Exercise directions => For the word "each", state how many lines below contain it. Give no other text.

/---

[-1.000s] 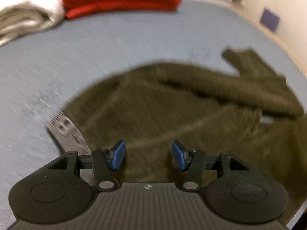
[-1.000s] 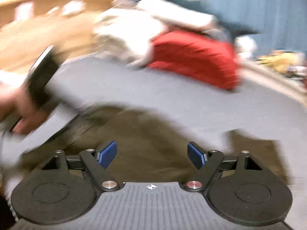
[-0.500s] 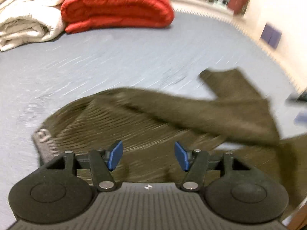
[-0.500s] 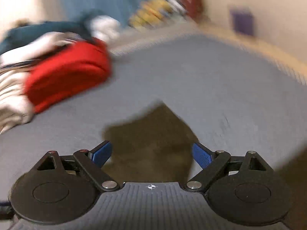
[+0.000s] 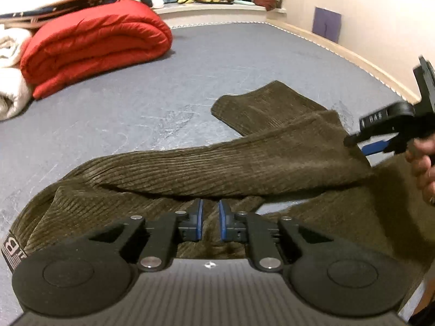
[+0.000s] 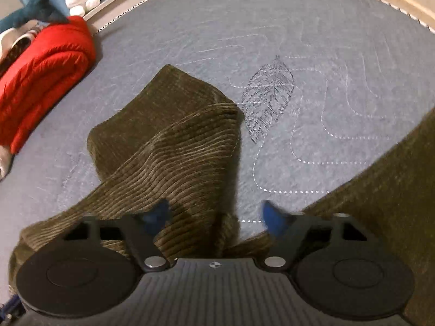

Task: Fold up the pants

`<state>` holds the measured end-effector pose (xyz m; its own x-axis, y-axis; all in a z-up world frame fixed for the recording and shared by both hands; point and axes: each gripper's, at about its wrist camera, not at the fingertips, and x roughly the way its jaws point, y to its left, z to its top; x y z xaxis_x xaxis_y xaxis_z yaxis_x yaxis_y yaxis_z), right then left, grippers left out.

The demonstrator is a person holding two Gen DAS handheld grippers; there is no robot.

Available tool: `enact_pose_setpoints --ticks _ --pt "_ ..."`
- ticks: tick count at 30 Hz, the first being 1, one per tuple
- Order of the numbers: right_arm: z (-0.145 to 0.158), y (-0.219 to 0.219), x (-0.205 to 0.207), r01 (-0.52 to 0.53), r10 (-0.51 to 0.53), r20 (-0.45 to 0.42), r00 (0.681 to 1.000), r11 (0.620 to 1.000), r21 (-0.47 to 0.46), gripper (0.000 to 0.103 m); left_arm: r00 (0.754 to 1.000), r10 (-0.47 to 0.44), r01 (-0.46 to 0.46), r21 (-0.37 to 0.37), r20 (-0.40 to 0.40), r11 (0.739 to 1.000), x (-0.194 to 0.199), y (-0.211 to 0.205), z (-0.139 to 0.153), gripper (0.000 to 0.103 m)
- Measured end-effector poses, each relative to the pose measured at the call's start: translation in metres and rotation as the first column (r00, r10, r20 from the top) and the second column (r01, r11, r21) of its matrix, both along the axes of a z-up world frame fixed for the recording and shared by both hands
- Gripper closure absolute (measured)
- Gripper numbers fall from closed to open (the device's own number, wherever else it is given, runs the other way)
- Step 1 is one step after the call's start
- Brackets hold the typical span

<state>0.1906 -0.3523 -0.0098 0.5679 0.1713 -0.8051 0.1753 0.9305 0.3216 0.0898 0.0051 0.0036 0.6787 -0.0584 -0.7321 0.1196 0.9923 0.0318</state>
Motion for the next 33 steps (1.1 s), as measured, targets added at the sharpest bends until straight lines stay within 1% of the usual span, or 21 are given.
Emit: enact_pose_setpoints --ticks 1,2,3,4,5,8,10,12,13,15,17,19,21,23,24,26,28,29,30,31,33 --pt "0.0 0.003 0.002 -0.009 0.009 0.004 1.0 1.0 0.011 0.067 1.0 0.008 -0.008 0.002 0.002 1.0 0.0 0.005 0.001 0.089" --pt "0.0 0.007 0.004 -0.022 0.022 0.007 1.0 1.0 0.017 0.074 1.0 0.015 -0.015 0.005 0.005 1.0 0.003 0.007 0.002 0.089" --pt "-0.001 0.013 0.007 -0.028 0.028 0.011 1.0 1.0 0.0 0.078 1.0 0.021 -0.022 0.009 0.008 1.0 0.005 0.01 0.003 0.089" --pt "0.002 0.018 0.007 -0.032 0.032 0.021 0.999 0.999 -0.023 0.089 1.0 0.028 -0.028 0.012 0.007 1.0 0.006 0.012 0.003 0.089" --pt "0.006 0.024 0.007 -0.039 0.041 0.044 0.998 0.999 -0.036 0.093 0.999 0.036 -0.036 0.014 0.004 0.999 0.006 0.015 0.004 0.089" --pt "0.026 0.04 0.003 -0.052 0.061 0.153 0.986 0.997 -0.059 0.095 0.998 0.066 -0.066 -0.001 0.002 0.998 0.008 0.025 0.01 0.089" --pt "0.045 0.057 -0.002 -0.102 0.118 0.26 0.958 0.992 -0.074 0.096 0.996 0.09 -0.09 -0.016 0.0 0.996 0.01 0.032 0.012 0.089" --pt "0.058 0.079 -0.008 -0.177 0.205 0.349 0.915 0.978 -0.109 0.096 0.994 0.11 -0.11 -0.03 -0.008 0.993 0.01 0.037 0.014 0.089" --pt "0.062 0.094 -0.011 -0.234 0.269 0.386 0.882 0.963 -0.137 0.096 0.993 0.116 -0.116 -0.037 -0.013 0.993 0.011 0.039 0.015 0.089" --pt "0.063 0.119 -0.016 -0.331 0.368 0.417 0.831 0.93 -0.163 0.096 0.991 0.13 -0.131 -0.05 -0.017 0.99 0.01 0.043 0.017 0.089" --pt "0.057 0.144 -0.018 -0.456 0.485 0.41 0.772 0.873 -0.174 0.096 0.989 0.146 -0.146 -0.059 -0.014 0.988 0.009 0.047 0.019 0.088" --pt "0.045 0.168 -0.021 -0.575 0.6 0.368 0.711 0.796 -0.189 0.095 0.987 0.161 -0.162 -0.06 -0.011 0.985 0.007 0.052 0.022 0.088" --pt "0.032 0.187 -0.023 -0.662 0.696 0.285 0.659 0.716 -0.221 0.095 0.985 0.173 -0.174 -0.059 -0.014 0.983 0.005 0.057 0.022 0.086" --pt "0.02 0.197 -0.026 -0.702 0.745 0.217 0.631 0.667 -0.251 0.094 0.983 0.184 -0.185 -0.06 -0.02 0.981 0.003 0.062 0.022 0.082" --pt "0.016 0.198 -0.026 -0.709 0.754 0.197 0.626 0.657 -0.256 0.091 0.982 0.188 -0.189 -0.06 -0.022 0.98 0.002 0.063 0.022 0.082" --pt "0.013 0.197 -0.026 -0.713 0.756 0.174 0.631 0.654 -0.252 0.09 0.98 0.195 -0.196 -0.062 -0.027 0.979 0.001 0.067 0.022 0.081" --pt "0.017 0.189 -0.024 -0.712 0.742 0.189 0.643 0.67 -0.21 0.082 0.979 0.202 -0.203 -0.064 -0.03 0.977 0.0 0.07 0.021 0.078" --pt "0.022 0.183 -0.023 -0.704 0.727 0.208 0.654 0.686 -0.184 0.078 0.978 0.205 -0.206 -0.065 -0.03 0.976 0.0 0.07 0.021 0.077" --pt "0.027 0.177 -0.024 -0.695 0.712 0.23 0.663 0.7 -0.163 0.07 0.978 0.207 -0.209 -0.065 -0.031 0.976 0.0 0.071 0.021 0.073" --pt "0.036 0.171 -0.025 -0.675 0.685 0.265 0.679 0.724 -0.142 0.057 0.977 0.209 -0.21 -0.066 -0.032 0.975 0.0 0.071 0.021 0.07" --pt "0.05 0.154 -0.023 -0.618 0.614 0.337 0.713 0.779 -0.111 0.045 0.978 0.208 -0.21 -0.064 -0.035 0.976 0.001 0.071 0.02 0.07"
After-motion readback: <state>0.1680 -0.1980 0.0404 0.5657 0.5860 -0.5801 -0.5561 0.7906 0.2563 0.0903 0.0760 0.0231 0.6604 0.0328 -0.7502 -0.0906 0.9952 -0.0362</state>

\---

Response => 2